Has always been a nightmare to me too for Windows guests. At the beginning tons of "strange" probelms with virtio drivers, then I went to intel e1000. Had some vm that worked fine with rtl8139 and had network freeze in more recent proxmox. Different windows version have different behaviour, in short a minefield.
But can't be a proxmox issue, since the underlying technology is KVM and Fedora virtio guest drivers, so the same technology you used with libvirt and kvm.
If you use the same kvm version with libvirt and kvm, and same guest virtio drivers, you should experience the same problems as well. If is not the case, please report exact config/versions because if there is some bug on proxmox side I'm sure developers will be happy to be able to (try to) fix.
 
we have about 50 different windows machines. the last 3 years we never had any problems with rtl8139 or any other....
now we moved to proxmox and problems started. i really like proxmox and the proxmox related stuff really works perfect...
but the kernel versions etc... don't seem that stable with the drivers like my old setup... i would never have expected this because so many people use proxmox and i thought they just use the most stable of all....
but we had 3 different kernel versions before... even different ubuntu versions.. and never any problems with rtl8139 in windows. (linux is still stable ...)
the actual kernel used by proxmox seems to have big problems with windows guests...(network)

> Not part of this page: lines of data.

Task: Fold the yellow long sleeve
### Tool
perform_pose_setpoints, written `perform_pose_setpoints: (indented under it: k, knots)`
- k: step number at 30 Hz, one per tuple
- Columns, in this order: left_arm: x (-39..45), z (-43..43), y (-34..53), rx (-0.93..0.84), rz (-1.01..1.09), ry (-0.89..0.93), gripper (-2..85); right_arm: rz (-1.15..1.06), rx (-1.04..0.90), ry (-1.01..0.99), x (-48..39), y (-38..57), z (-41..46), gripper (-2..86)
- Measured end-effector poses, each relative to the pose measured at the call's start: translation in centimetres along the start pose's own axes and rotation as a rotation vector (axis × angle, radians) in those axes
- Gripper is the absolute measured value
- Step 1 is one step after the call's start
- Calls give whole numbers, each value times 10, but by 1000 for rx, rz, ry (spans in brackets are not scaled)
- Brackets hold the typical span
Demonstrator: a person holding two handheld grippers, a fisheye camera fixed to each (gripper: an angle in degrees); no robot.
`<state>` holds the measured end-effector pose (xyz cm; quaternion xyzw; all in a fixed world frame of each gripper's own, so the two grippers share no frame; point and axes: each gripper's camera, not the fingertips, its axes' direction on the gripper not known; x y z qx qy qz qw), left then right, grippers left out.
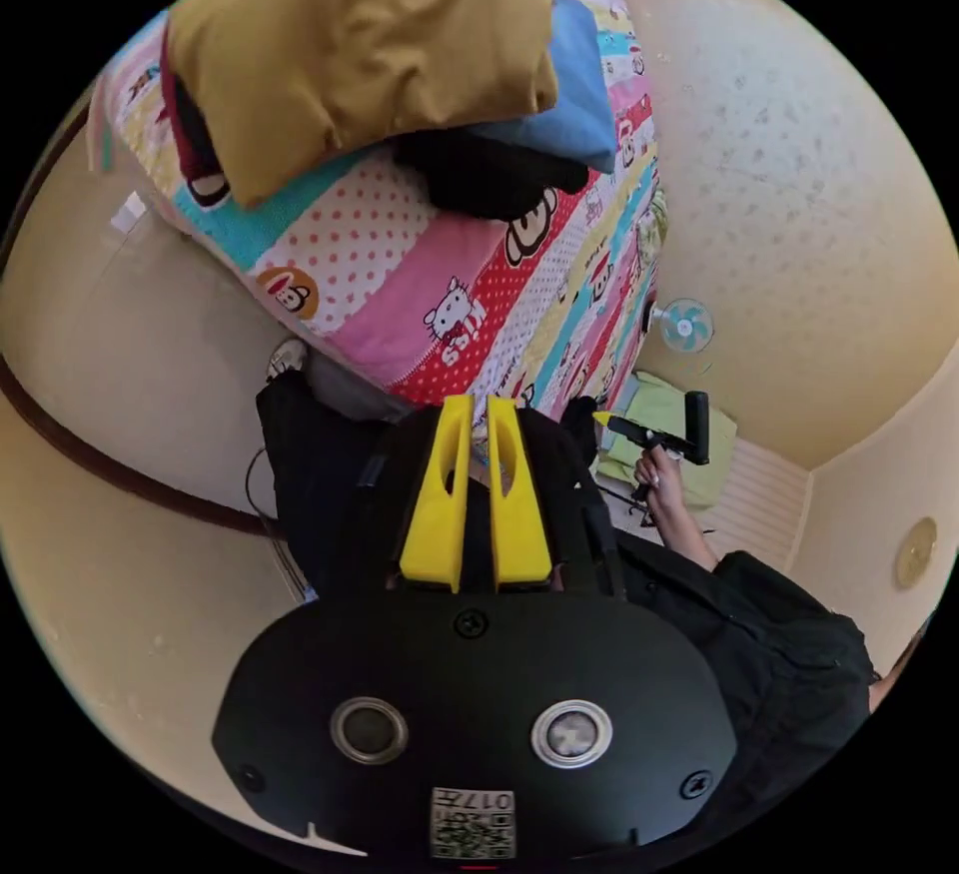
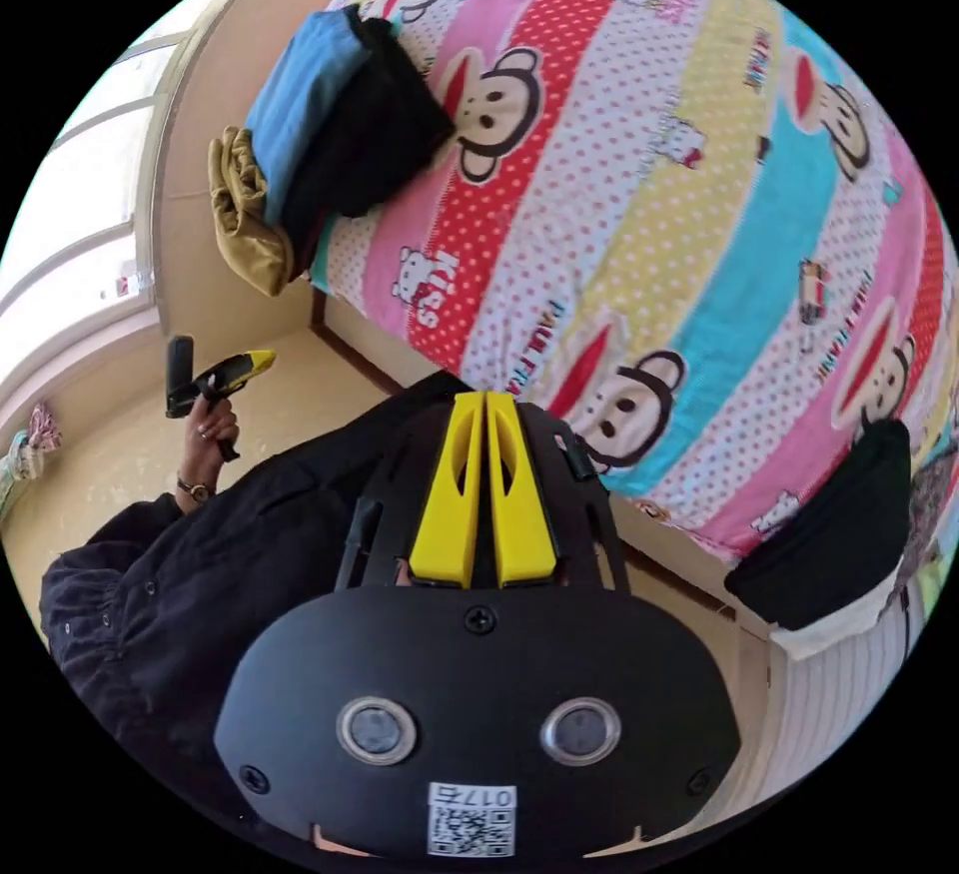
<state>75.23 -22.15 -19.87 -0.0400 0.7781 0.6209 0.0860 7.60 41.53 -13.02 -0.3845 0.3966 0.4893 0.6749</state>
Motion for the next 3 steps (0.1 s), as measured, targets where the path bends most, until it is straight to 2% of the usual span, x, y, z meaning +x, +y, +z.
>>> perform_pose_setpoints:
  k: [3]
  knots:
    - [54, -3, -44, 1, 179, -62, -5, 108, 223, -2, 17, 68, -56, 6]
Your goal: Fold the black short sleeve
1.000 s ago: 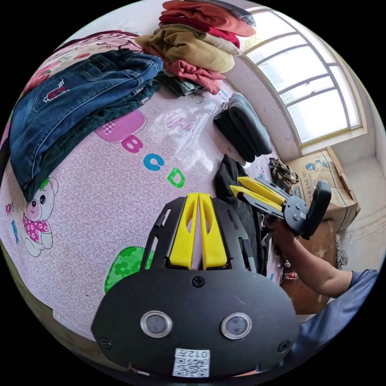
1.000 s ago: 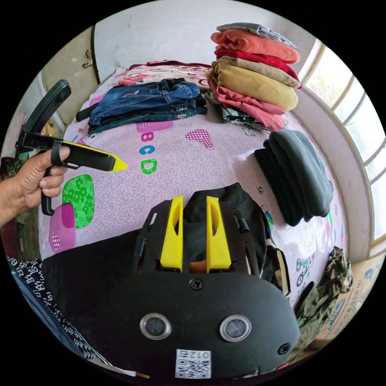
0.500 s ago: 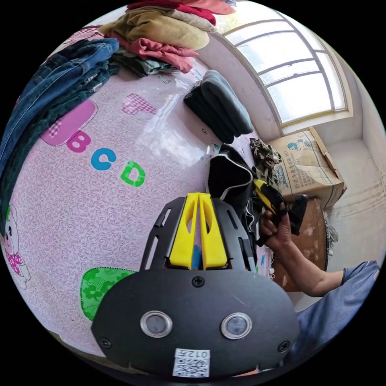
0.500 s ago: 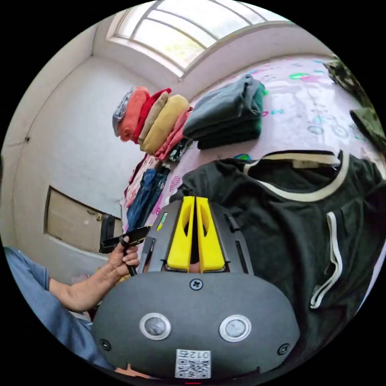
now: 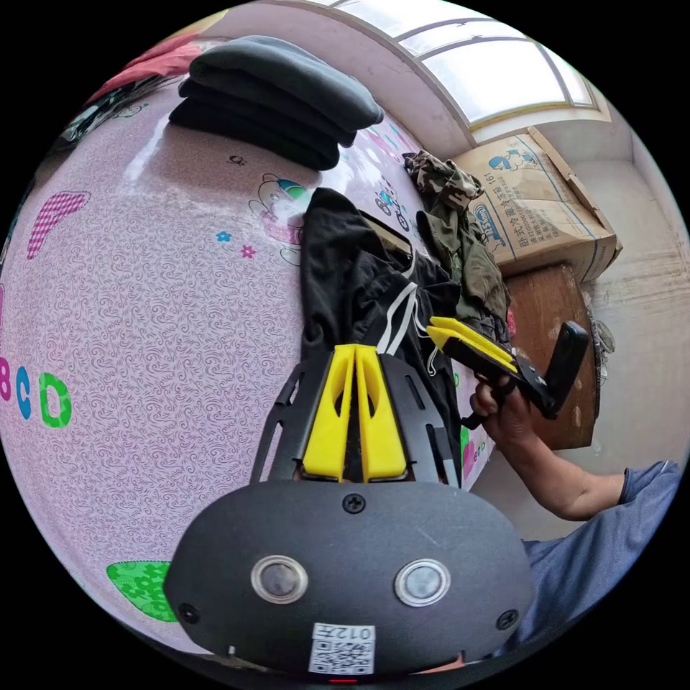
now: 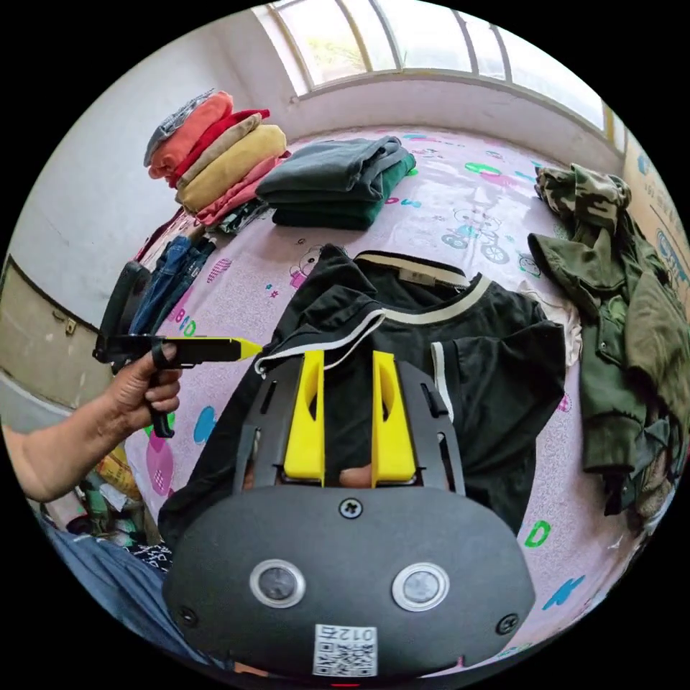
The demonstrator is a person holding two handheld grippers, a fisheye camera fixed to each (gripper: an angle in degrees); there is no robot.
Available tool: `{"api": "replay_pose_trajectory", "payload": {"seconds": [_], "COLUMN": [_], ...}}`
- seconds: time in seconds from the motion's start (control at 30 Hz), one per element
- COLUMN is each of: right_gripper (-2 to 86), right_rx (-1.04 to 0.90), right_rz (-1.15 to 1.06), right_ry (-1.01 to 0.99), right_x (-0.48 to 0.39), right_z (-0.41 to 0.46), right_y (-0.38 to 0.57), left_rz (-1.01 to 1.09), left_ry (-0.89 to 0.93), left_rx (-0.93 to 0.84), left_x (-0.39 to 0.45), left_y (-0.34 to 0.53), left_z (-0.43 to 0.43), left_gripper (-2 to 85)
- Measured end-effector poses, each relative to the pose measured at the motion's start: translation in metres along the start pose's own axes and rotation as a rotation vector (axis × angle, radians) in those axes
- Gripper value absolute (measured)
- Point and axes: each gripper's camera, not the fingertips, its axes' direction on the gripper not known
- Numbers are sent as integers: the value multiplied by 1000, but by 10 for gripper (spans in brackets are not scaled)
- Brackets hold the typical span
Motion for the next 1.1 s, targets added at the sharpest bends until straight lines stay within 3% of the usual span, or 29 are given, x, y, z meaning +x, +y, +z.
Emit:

my last try of using a newer vdriver resulted in bluescreen and the machine did not even boot anymore... i had to remove the drivers by hand.
i have just problems to argue against our windows guys.. because a simple hyper V setup works a lot mor stable than all the kvm stuff....
the sad thing it is that bevore changing to proxmox we neved had any issues....
if any developer wants to no exact data of what is not working :

pveversion -v
proxmox-ve-2.6.32: 3.1-114 (running kernel: 2.6.32-26-pve)
pve-manager: 3.1-24 (running version: 3.1-24/060bd5a6)
pve-kernel-2.6.32-26-pve: 2.6.32-114
lvm2: 2.02.98-pve4
clvm: 2.02.98-pve4
corosync-pve: 1.4.5-1
openais-pve: 1.1.4-3
libqb0: 0.11.1-2
redhat-cluster-pve: 3.2.0-2
resource-agents-pve: 3.9.2-4
fence-agents-pve: 4.0.0-2
pve-cluster: 3.0-8
qemu-server: 3.1-8
pve-firmware: 1.0-23
libpve-common-perl: 3.0-9
libpve-access-control: 3.0-8
libpve-storage-perl: 3.0-18
pve-libspice-server1: 0.12.4-2
vncterm: 1.1-6
vzctl: 4.0-1pve4
vzprocps: 2.0.11-2
vzquota: 3.1-2
pve-qemu-kvm: 1.4-17
ksm-control-daemon: 1.1-1
glusterfs-client: 3.4.1-1

i would like to contribute to get this more stable!
 
I would love to have details of your previous working setup, kernel version, kvm version, etc.. I.e. when proxmox had older kvm, rtl8139 in windows worked fine, when I upgraded proxmox that had a more recent kvm version, I had (have) connectivity problems, i.e. if you test with iperf after some seconds connection stops on guest side.
What puzzles me is that Proxmox uses standard and stable stuff, like red hat kernel and stable kvm code, so I dubt that what they add can be the cause of such troubles, but if you provide us more details or you are able to do more tests (i.e. in your working old setup install newer kvm? Standard RH kernel? Kernel from Proxmox? change kvm flags when run the vm? etc.) maybe developers could see if is something that they added.
 
i had
3.2.0-23-generic #36-Ubuntu SMP Tue Apr 10 20:39:51 UTC 2012 x86_64 x86_64 x86_64 GNU/Linux
3.2.0-29-generic #46-Ubuntu SMP Fri Jul 27 17:03:23 UTC 2012 x86_64 x86_64 x86_64 GNU/Linux
and one kernel ubuntu 2.32.xxxx
all 3 worked perfect with rtl8139 ....
as i changed the server i cant check for exact kvm versions anymore... but i can setup a new server to check if the network drivers work there..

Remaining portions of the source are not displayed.